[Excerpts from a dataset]
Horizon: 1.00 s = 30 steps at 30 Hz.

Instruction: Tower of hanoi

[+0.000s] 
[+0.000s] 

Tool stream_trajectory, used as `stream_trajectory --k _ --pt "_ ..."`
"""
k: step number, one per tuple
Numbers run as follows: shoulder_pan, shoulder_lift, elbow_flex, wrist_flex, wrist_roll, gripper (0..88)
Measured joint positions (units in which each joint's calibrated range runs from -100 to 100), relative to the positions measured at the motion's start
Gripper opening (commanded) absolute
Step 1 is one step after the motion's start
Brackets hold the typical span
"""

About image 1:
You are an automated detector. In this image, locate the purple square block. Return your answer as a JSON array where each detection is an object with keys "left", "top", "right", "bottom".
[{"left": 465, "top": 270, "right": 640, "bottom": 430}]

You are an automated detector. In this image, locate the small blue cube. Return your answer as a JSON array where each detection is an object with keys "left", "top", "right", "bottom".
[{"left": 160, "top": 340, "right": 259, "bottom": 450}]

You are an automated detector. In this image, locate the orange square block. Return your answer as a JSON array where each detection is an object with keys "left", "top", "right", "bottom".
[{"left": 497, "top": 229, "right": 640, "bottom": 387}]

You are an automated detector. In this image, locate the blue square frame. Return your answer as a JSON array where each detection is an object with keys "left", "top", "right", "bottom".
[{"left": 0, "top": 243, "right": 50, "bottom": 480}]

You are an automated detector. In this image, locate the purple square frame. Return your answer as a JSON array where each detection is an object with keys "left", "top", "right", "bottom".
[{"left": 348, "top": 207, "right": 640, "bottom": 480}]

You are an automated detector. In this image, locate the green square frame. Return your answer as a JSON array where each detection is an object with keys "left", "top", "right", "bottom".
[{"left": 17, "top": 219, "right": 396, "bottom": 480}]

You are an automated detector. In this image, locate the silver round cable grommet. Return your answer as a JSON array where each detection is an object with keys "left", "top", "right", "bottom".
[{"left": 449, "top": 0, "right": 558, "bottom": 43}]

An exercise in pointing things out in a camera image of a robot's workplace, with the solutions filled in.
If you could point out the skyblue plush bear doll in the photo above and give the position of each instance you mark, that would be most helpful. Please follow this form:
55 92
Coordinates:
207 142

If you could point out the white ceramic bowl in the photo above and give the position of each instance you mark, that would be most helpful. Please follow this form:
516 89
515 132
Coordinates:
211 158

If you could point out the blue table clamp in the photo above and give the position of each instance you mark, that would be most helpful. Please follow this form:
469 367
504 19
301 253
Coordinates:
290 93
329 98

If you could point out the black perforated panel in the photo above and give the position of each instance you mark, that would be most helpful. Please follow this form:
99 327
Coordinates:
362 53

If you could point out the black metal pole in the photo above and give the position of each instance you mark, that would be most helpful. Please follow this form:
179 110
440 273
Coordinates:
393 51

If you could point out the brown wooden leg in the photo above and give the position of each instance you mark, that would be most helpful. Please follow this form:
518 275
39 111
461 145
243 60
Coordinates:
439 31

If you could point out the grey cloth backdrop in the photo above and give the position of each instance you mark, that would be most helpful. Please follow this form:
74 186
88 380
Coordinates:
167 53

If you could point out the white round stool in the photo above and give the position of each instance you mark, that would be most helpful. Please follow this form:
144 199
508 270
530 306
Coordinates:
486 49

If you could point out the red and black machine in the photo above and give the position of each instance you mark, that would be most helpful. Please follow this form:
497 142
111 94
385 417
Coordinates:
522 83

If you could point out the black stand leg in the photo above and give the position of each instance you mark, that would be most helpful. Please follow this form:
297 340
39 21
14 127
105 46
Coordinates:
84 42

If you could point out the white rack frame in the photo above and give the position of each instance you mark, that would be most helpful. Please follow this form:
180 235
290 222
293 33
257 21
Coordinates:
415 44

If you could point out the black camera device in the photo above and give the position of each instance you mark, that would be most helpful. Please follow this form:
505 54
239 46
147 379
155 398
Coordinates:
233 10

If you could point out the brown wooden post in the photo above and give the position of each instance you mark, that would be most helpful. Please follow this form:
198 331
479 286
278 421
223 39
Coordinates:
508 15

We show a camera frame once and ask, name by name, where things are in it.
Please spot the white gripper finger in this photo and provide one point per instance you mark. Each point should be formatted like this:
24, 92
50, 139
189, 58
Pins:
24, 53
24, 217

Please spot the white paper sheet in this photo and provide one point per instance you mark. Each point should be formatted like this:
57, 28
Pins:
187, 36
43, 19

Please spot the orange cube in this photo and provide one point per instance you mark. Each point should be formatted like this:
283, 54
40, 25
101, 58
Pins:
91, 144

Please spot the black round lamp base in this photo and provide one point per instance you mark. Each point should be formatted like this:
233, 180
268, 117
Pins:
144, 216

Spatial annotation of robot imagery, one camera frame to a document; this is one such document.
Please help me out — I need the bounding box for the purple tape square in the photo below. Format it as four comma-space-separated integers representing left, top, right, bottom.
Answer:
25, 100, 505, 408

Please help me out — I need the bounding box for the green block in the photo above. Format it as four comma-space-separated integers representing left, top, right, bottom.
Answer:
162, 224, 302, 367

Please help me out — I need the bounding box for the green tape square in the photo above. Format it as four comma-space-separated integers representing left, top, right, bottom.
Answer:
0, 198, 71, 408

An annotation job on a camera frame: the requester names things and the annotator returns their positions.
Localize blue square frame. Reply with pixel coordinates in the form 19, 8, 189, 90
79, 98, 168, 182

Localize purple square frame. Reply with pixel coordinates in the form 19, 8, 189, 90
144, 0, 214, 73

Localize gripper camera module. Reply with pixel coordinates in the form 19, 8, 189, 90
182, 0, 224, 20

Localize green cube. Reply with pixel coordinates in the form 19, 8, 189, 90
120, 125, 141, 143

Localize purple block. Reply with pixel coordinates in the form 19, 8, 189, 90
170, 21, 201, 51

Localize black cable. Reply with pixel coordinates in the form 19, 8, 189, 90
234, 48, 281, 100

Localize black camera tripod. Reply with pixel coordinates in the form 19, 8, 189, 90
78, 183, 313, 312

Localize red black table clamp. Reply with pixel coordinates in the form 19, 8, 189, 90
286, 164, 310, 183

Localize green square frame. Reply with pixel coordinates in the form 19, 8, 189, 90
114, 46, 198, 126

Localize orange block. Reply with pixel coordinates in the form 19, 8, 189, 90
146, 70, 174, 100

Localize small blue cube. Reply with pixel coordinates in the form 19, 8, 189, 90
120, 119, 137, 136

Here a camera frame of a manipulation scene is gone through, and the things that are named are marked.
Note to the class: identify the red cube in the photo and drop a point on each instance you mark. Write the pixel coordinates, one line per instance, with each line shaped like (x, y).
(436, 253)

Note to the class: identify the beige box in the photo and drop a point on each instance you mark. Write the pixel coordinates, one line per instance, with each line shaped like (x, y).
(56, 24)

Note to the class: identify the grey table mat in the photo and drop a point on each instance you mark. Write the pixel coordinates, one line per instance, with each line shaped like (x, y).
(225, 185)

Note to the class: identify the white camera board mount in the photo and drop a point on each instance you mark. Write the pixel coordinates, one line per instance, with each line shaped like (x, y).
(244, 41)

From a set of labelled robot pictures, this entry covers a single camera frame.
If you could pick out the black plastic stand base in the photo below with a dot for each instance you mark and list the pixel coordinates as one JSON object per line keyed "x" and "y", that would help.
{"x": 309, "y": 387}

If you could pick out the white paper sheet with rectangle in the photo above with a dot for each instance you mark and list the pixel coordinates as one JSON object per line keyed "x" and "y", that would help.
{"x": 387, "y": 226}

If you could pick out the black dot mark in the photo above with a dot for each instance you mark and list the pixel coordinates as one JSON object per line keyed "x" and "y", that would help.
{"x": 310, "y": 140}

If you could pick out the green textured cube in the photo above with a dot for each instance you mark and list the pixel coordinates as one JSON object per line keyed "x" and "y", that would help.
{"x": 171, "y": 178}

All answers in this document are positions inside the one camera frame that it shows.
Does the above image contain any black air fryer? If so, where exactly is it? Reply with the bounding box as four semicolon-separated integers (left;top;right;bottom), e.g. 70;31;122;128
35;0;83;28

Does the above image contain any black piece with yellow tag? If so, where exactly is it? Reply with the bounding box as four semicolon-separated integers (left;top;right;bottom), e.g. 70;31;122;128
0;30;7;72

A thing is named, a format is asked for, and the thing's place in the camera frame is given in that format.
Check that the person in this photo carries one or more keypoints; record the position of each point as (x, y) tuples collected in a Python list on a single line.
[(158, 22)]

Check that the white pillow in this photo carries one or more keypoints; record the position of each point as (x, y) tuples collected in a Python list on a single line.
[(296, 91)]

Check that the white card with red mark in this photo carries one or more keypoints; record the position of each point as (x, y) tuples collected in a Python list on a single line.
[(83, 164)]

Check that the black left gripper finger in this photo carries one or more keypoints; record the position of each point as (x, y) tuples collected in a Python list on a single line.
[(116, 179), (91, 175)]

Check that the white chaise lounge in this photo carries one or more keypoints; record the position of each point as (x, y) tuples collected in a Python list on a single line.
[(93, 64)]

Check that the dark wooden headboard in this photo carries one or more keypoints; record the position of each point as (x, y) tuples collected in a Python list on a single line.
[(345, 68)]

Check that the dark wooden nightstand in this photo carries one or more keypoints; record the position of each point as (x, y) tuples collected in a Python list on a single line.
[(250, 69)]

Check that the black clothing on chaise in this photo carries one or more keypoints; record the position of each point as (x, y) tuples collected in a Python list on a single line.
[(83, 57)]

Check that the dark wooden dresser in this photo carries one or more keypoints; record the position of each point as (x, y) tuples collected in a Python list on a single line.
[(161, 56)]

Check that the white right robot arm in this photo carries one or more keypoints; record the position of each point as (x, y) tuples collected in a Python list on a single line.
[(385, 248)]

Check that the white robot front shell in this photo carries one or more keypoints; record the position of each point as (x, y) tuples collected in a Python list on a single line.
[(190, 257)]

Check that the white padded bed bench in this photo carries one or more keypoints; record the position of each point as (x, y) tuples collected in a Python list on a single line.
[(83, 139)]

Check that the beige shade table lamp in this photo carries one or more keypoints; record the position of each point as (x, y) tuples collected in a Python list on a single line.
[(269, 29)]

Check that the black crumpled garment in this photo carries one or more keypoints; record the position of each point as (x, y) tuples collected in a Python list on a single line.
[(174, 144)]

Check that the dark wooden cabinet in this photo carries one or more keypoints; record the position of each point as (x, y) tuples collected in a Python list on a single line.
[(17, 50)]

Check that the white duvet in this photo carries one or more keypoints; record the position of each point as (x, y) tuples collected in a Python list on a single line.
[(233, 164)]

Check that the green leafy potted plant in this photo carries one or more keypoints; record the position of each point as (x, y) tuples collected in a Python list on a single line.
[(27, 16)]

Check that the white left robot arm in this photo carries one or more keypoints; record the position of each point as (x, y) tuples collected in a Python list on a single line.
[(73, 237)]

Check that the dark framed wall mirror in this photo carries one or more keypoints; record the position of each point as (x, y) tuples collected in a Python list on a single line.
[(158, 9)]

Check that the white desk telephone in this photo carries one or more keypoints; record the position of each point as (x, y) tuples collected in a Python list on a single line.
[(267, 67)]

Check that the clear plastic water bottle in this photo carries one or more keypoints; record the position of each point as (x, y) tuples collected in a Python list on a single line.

■ **What this task involves**
Copy every line in the records above that contains the word "document".

■ **The answer**
Spatial annotation of robot imagery, one camera frame to a document; this is one such document.
All answers in this document are positions inside the one camera frame that it shows.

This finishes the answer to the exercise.